WHAT YOU NEED TO DO>
Return exactly those lines of the material below that fall between the line holding "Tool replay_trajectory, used" and the line holding "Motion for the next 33", inclusive.

<<<<

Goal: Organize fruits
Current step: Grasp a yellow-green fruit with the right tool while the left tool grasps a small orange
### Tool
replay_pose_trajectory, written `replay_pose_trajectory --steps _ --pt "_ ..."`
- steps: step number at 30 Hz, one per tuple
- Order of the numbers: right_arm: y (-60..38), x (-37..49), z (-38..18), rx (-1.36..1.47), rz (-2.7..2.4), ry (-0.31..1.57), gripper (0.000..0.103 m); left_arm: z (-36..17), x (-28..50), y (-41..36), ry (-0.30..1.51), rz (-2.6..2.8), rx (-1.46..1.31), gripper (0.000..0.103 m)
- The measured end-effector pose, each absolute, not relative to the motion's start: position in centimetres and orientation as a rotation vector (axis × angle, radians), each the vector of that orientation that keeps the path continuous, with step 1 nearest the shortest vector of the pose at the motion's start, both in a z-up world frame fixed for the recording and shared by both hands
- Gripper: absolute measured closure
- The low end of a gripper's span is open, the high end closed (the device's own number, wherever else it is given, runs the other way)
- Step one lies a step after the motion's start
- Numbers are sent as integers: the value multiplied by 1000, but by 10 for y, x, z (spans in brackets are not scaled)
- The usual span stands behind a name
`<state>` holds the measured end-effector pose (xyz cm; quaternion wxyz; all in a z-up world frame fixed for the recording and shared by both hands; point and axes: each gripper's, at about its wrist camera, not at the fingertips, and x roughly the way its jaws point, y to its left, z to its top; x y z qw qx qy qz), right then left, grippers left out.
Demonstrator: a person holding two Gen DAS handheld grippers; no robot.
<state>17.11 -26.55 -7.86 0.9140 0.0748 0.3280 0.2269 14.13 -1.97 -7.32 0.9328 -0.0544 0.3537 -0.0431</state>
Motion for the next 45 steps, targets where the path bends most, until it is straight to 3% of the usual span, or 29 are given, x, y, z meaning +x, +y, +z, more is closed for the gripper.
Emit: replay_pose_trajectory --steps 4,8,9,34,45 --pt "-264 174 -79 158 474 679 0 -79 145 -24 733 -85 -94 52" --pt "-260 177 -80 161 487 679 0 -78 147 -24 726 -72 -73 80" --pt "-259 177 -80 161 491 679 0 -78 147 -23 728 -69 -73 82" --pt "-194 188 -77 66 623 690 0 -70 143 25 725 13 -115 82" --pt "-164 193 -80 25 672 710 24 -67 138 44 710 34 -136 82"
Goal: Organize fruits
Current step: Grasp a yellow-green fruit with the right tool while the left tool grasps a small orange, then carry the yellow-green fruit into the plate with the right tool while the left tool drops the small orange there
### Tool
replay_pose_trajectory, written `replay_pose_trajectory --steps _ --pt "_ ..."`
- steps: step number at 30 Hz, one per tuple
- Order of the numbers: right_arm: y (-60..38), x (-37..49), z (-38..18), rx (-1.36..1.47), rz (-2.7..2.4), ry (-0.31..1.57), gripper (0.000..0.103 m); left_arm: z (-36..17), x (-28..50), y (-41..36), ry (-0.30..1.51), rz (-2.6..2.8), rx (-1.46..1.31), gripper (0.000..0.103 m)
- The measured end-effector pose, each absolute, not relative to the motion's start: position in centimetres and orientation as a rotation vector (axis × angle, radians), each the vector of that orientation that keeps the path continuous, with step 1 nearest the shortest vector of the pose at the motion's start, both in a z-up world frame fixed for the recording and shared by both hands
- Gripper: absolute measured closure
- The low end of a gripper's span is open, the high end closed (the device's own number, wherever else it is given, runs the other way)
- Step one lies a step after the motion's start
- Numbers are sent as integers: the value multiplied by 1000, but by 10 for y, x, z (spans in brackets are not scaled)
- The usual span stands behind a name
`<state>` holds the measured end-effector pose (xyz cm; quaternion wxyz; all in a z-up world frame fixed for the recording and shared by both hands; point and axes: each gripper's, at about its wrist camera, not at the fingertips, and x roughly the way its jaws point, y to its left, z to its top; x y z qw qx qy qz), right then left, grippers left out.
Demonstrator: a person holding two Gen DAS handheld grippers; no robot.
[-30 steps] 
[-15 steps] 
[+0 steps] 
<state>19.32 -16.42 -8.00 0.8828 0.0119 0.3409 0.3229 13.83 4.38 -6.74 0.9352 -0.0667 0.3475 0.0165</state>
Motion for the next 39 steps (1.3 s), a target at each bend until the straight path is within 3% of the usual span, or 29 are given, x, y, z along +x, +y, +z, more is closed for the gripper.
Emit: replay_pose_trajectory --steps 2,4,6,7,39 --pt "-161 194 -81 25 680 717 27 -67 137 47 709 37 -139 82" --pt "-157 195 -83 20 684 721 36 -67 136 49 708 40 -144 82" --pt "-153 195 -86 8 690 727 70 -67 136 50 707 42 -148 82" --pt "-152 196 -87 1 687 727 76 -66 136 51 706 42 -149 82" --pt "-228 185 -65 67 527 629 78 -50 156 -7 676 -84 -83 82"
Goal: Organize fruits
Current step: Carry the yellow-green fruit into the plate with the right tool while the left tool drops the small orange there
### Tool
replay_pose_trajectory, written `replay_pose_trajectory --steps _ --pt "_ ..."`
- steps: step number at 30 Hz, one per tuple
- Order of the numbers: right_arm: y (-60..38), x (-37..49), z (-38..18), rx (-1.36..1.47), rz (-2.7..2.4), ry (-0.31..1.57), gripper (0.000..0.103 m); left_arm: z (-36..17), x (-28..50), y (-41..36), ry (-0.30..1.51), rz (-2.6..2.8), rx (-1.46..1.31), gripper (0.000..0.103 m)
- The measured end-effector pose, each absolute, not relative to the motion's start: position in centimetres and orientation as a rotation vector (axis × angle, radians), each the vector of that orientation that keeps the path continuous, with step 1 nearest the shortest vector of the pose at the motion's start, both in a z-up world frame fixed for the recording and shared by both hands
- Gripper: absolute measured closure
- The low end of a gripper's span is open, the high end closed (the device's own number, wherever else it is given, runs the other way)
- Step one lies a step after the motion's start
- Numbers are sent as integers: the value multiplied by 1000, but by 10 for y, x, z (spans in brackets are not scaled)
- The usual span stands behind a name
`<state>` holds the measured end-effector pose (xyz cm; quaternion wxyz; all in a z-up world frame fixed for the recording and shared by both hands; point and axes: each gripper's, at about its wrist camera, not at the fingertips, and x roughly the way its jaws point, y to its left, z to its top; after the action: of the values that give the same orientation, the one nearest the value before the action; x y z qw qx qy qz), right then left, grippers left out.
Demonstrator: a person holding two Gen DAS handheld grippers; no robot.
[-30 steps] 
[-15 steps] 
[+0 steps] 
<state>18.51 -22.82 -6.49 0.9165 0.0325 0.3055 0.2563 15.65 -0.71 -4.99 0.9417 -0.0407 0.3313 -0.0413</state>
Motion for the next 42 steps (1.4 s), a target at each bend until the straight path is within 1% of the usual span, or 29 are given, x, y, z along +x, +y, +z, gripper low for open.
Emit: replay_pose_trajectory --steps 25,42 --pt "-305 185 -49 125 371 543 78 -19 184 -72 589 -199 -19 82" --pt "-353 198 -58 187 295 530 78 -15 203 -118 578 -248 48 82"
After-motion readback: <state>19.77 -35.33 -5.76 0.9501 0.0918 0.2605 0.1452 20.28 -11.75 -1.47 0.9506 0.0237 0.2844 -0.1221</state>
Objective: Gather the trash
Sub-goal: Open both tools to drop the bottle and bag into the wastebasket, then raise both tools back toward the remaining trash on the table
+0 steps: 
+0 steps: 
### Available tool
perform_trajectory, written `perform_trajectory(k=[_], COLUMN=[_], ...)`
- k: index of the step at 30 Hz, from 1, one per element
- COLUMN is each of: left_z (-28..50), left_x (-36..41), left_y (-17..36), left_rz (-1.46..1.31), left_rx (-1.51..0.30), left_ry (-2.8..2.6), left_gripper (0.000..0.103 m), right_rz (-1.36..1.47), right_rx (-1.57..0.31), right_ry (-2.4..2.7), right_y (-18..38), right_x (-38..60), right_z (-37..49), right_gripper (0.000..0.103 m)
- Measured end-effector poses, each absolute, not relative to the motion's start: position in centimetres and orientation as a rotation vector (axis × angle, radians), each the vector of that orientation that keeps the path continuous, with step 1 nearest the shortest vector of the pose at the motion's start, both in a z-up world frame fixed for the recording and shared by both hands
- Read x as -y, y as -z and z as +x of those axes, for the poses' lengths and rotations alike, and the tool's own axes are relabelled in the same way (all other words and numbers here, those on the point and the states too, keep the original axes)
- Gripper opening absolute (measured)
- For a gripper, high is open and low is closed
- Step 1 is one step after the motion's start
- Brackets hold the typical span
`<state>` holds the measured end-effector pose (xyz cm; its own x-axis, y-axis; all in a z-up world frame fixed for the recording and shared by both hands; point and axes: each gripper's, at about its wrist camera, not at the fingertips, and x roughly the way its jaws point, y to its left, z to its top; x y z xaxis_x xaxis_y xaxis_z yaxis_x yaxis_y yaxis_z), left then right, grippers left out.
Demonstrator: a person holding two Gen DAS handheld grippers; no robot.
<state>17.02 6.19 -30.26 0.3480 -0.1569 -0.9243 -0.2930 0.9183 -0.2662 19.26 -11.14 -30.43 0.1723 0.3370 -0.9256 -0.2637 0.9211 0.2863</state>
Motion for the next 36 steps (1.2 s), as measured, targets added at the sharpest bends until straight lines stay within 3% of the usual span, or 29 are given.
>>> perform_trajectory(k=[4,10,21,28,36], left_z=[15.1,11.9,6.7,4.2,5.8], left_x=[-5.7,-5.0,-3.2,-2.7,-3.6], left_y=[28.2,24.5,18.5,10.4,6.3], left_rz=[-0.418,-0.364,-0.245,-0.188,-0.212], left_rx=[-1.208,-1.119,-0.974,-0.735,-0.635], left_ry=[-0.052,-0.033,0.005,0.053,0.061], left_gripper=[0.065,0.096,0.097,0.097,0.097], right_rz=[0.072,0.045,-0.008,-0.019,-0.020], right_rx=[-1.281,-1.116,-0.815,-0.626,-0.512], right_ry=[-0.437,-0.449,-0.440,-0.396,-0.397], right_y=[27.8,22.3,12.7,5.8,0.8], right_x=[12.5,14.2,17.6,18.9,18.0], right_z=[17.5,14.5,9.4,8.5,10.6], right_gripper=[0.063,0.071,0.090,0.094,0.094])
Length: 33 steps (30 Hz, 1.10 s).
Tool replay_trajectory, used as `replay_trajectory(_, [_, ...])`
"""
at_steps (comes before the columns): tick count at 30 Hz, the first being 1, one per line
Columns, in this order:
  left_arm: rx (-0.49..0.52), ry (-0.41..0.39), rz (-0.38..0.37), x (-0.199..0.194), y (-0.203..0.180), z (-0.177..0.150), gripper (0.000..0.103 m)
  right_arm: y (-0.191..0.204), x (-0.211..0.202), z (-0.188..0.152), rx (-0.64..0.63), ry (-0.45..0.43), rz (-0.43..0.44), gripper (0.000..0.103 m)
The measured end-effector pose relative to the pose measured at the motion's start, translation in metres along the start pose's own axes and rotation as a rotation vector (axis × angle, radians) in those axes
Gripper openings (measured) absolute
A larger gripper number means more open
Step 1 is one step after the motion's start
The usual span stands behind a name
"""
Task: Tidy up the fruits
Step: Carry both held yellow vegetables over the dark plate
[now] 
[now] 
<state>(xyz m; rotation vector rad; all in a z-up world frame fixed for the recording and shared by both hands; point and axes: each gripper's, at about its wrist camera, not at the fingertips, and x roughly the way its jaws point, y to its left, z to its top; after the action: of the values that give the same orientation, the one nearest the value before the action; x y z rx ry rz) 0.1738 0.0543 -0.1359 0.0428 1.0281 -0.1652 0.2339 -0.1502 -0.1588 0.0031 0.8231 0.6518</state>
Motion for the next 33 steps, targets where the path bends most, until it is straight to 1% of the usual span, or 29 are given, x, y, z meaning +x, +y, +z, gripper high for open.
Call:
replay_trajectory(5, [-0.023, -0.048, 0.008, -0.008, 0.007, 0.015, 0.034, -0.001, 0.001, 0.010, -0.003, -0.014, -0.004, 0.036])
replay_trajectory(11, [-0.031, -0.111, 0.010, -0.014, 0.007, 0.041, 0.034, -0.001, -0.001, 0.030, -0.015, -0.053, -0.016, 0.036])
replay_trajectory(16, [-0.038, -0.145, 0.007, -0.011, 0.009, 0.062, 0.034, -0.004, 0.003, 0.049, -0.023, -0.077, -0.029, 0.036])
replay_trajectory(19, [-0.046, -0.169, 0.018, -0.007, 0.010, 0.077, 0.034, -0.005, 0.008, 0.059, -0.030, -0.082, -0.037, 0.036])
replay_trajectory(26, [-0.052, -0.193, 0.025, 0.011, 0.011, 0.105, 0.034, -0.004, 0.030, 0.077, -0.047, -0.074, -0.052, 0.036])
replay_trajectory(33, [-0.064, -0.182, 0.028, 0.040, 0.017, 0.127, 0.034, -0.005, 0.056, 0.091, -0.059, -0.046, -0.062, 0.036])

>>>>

RESPONSE TO THE EXERCISE>
Tool replay_trajectory, used as `replay_trajectory(_, [_, ...])`
"""
at_steps (comes before the columns): tick count at 30 Hz, the first being 1, one per line
Columns, in this order:
  left_arm: rx (-0.49..0.52), ry (-0.41..0.39), rz (-0.38..0.37), x (-0.199..0.194), y (-0.203..0.180), z (-0.177..0.150), gripper (0.000..0.103 m)
  right_arm: y (-0.191..0.204), x (-0.211..0.202), z (-0.188..0.152), rx (-0.64..0.63), ry (-0.45..0.43), rz (-0.43..0.44), gripper (0.000..0.103 m)
The measured end-effector pose relative to the pose measured at the motion's start, translation in metres along the start pose's own axes and rotation as a rotation vector (axis × angle, radians) in those axes
Gripper openings (measured) absolute
A larger gripper number means more open
Step 1 is one step after the motion's start
The usual span stands behind a name
"""
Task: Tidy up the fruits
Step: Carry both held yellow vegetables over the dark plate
[now] 
[now] 
<state>(xyz m; rotation vector rad; all in a z-up world frame fixed for the recording and shared by both hands; point and axes: each gripper's, at about its wrist camera, not at the fingertips, and x roughly the way its jaws point, y to its left, z to its top; after the action: of the values that give the same orientation, the one nearest the value before the action; x y z rx ry rz) 0.1738 0.0543 -0.1359 0.0428 1.0281 -0.1652 0.2339 -0.1502 -0.1588 0.0031 0.8231 0.6518</state>
Motion for the next 33 steps, targets where the path bends most, until it is straight to 1% of the usual span, or 29 are given, x, y, z meaning +x, +y, +z, gripper high for open.

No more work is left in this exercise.